* **WHAT YOU NEED TO DO**
Quote the listing in full, exactly as given, minus any pictures.

* **DATA BELOW**
--- START ---

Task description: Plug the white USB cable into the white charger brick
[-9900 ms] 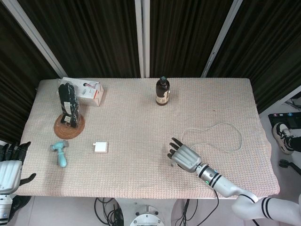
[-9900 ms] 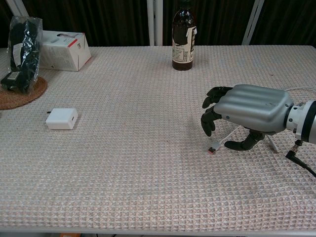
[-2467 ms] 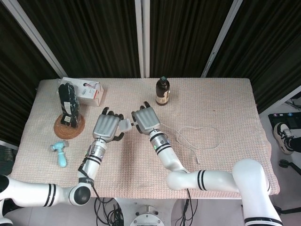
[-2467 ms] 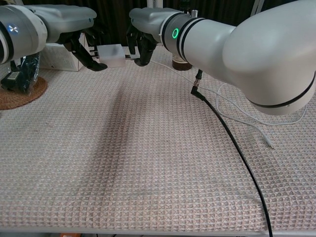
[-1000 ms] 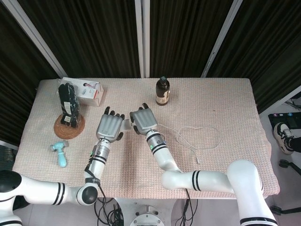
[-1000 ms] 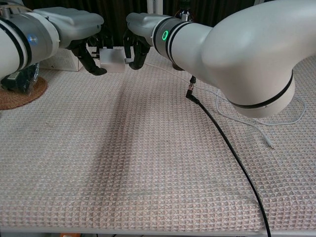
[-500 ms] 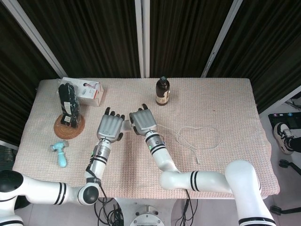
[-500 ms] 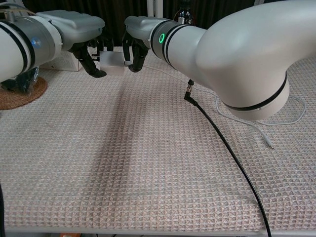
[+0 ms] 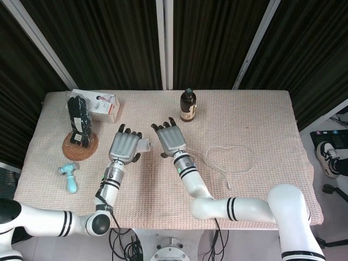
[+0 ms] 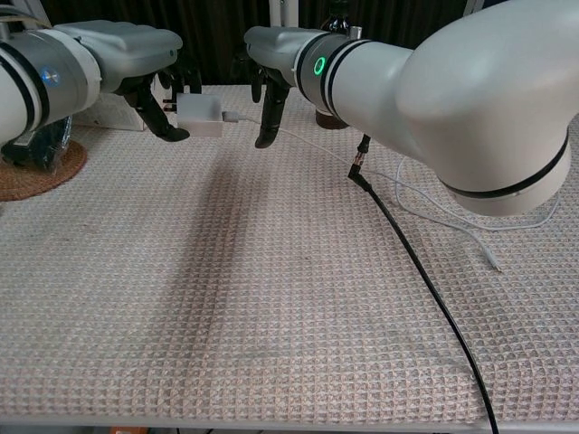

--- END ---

* **SOLUTION TO THE EXERCISE**
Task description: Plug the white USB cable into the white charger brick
[-9900 ms] 
[-9900 ms] 
[-2467 ms] 
[-2467 ms] 
[-1000 ms] 
[-1000 ms] 
[-500 ms] 
[-500 ms] 
[+0 ms] 
[+0 ms] 

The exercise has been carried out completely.